In vivo co-immunoprecipitation
For co-immunoprecipitation, forty seeds per genotype were grown in 1/2 MS media for 7 d. Proteins were extracted by adding 800 μl of EDTA-free buffer with 2% PVPP. Lysates were cleared by centrifugation at 15000 rpm at 4 °C for 10 min twice. 500 μl supernatant was incubated with 20 μl RFP-Trap® Magnetic Agarose beads (Chromotek) for 1 h. Beads were washed 3 and 5 times with EDTA-free buffer, without TCEP, before and after incubation with lysate respectively. Beads were eluted in 50 μl 2x Laemmli buffer, boiled for 10 min at 95°C and subjected to western blot analysis with indicated antibodies.
Affinity purification-mass spectrometry (AP-MS)
For affinity purification, S4, P4, and P4 + proteinase K samples described in Fig. 1A were prepared as same as the method described above for the protease protection sample preparation, except that samples were incubated for 1 h with 40 μl RFP-Trap® Magnetic Agarose beads (Chromotek) after proteinase K treatment. Mass spectrometry sample preparation and measurement were performed as previously described in Stephani and Picchianti et al., 2020 (Stephani et al., 2020).
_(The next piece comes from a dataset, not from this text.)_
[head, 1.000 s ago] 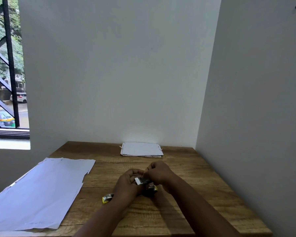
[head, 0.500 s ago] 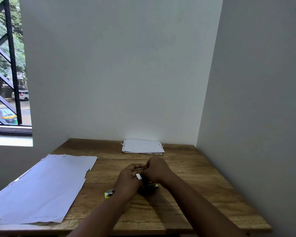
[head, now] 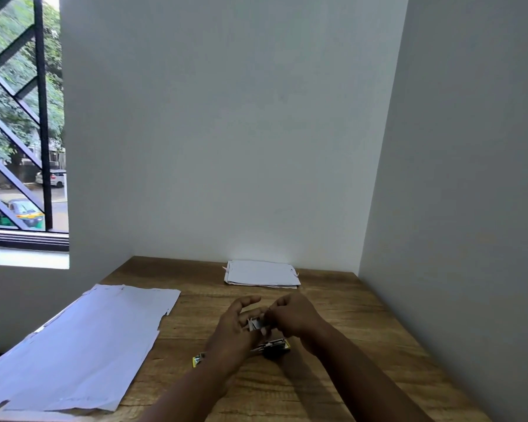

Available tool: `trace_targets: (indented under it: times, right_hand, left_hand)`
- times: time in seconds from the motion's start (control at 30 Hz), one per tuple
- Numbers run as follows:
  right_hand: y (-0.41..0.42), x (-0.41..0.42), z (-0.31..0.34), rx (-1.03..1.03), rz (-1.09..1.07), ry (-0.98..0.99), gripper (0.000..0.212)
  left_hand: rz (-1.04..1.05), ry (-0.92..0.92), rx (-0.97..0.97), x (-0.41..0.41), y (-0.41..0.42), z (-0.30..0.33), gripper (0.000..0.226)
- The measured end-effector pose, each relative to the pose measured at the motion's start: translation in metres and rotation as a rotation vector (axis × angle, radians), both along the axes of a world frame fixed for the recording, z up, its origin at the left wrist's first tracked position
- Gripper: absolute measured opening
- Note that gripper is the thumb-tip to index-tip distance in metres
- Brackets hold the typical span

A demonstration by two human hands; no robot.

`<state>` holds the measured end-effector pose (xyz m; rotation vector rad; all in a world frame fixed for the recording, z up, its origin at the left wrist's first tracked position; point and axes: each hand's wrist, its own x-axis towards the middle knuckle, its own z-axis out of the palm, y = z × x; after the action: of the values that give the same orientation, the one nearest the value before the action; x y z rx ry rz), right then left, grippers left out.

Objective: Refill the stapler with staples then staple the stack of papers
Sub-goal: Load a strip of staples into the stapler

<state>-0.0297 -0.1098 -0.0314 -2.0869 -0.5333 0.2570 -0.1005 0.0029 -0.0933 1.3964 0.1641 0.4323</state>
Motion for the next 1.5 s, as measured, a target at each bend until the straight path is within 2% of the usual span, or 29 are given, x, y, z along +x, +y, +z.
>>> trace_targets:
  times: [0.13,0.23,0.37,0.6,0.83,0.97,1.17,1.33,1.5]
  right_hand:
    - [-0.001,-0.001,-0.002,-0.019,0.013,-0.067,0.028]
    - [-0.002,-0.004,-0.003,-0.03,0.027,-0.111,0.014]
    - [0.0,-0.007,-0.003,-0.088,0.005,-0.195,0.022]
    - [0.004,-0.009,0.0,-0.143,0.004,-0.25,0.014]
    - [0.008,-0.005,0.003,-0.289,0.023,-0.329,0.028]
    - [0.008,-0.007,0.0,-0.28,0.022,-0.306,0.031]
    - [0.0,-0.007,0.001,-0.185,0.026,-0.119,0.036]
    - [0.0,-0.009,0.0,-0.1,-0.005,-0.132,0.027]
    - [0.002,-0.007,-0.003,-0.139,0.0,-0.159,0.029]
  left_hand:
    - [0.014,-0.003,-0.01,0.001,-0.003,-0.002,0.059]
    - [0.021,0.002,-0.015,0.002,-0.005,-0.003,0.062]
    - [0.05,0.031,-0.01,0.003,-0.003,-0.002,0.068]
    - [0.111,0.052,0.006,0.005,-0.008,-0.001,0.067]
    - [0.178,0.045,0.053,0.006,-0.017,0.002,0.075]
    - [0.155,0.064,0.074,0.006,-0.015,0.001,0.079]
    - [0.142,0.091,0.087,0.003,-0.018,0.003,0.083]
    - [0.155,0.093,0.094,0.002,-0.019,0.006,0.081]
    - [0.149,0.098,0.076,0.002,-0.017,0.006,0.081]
Mass spectrometry data processing
The total number of MS/MS fragmentation spectra was used to quantify each protein (Table S1). The data matrix of spectral count values (Table S2) was submitted to a negative-binomial test using the R package IPinquiry4 (https://github.com/hzuber67/IPinquiry4) that calculates fold change and p-values using the quasi-likelihood negative binomial generalized log-linear model implemented in the edgeR package. The pairwise comparisons were the following: 1-mCherry P4 vs. mCherry-ATG8E P4, 2-mCherry-ATG8E S4 vs. mCherry-ATG8E P4 and 3- mCherry-ATG8E P4 + protease K vs. mCherry-ATG8E P4. In each case, comparisons were obtained from two independent biological replicates. Only proteins with log(FC)>0 and p value<0.05 were considered to build the Venn diagram in Fig. 1B. Venn diagram was built using the Venny 2.1.0 online tool (https://bioinfogp.cnb.csic.es/tools/venny/index.html) and then redrawn manually. Analysis results are shown in Table S3. The mass spectrometry proteomics data have been deposited to the ProteomeXchange Consortium via the PRIDE (Perez-Riverol et al., 2019) partner repository.
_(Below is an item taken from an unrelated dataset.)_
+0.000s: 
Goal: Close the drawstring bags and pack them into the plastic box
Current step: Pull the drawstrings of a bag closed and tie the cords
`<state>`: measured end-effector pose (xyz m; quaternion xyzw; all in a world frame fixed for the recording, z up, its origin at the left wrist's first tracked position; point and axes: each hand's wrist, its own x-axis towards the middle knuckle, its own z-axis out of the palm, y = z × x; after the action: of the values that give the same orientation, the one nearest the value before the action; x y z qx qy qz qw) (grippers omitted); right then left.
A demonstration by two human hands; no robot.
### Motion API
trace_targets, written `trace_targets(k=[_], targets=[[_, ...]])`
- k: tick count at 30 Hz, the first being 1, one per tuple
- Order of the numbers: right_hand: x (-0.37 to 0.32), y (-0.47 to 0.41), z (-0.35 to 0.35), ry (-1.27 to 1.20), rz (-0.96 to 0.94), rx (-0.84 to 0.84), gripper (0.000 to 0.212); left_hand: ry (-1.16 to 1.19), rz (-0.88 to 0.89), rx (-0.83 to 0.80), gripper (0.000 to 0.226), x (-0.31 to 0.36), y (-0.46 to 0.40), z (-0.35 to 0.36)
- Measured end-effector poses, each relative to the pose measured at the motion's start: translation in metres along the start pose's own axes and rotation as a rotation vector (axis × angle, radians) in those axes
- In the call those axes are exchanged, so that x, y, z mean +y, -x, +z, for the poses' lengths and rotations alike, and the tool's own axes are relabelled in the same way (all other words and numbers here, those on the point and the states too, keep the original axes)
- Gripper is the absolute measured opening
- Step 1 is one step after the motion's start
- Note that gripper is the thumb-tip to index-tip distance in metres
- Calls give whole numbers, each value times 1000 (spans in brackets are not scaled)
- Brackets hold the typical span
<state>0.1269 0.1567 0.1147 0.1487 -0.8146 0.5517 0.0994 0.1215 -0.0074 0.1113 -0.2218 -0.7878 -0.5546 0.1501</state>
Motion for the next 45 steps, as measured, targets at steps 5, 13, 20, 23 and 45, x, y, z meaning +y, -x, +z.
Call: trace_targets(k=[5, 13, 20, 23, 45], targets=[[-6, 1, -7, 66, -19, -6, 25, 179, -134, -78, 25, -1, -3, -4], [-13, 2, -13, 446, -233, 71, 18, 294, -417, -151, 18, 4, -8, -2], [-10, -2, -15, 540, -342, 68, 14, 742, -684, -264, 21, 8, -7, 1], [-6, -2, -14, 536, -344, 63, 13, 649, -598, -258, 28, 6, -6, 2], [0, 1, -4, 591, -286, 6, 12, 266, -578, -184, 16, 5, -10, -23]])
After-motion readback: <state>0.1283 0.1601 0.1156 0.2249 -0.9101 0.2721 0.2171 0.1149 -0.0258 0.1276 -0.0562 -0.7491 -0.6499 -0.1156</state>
Yeast two hybrid screening
The screening was performed by Hybrigenics against the Arabidopsis cDNA library. Results are shown in Table S4.
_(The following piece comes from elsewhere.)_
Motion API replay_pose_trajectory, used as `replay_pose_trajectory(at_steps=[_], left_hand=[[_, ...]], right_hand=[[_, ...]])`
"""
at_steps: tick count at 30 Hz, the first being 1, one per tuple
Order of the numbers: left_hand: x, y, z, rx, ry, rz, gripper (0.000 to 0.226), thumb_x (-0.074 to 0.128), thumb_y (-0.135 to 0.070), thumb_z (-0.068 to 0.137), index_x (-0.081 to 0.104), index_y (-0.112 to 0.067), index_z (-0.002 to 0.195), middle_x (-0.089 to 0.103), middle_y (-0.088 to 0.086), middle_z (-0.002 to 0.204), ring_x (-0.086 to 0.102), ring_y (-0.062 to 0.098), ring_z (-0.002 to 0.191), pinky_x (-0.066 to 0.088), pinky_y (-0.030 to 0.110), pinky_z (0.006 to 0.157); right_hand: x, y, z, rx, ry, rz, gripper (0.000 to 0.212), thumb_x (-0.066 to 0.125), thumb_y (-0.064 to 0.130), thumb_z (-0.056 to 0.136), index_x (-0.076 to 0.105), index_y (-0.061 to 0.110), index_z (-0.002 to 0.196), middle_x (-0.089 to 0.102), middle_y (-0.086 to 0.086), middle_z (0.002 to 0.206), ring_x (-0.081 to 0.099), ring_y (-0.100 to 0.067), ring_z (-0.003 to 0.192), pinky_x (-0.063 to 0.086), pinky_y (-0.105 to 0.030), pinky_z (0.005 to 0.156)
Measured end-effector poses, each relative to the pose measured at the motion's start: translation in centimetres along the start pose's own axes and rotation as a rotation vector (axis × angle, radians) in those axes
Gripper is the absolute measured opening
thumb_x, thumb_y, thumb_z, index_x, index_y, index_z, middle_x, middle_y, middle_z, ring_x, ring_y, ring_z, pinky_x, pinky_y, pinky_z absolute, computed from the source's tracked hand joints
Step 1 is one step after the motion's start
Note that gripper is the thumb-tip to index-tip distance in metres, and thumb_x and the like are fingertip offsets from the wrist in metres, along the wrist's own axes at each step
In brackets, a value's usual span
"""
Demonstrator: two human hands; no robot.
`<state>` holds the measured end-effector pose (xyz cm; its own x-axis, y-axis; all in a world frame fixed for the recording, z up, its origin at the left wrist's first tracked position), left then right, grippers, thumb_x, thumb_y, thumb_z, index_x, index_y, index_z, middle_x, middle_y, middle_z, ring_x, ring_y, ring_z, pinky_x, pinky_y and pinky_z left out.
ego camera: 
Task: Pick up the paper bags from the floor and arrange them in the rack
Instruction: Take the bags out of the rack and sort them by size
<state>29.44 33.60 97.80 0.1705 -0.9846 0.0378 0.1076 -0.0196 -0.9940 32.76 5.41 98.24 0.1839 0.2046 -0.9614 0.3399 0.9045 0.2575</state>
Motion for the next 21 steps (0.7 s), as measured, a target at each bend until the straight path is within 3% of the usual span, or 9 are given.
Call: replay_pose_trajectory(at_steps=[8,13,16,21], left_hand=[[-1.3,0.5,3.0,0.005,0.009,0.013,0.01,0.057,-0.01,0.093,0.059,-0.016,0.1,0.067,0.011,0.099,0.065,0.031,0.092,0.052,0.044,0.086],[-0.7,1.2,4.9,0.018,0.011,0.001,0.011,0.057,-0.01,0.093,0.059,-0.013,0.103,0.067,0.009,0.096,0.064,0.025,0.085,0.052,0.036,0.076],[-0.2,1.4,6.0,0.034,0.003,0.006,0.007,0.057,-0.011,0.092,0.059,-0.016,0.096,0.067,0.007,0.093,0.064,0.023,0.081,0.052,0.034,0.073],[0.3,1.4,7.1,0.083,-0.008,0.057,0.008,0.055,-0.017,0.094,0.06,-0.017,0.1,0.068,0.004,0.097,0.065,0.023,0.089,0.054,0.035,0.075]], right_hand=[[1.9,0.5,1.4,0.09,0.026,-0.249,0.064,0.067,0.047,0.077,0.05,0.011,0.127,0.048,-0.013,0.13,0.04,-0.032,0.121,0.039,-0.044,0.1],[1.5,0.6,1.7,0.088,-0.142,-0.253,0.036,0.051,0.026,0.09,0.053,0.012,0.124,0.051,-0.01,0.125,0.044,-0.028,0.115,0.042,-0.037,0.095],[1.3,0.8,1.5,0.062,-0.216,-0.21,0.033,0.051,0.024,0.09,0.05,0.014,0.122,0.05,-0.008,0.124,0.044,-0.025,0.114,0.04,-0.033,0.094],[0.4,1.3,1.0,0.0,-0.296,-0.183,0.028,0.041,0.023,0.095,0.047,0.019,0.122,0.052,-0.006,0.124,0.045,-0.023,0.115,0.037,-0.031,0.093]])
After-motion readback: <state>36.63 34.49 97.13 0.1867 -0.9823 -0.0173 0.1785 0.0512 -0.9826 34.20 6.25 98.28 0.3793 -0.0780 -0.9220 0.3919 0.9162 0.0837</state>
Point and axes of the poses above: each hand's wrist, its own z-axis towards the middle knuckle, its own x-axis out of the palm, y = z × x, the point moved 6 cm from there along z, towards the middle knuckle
Preparation of Arabidopsis thaliana samples for confocal microscopy
For all experiments except PIN2 endocytosis imaging, Arabidopsis seeds were vapor-phase sterilized by chlorine (generated by a 10:1 mixture of 13% sodium hypochlorite and 36% HCl) for 15 min and were subsequently stored at 4°C for 2 d for vernalization. Vernalized seeds were spread on 1/2 MS media plates (+ 1% plant agar (Duchefa)) and grown at 21°C at 60% humidity under LEDs with 50 mM/m2s a and a 16 h light/8 h dark photoperiod for 5 d. Plates were placed vertically to let the roots elongate along the media surface. Five-day-old seedlings were placed in 1/2 MS media and treated with salt or chemicals as indicated in each experiment before confocal imaging. For nitrogen starvation, 1/2 MS media was replaced by nitrogen- deficient 1/2 MS media. For PIN2 endocytosis imaging, Arabidopsis seeds were vapor-phase sterilized by chlorine (generated by a 25:1 mixture of 2.6% sodium hypochlorite and 36% HCl) for 3 to 4 hours. The sterilized seeds were spread on 1/2 MS media plates (+ 1% plant agar (Duchefa)). The plated seeds were subsequently stored at 4°C for 2 d for vernalization. Vernalized seeds were then grown at 21°C at 60% humidity under LEDs with 50 mM/m2s a and a 16 h light/8 h dark photoperiod for 5 d. Plates were placed vertically to let the roots elongate along the media surface. Five-day-old Arabidopsis seedlings were grown on 1/2 MS media plates under light or 6 h dark conditions before imaging.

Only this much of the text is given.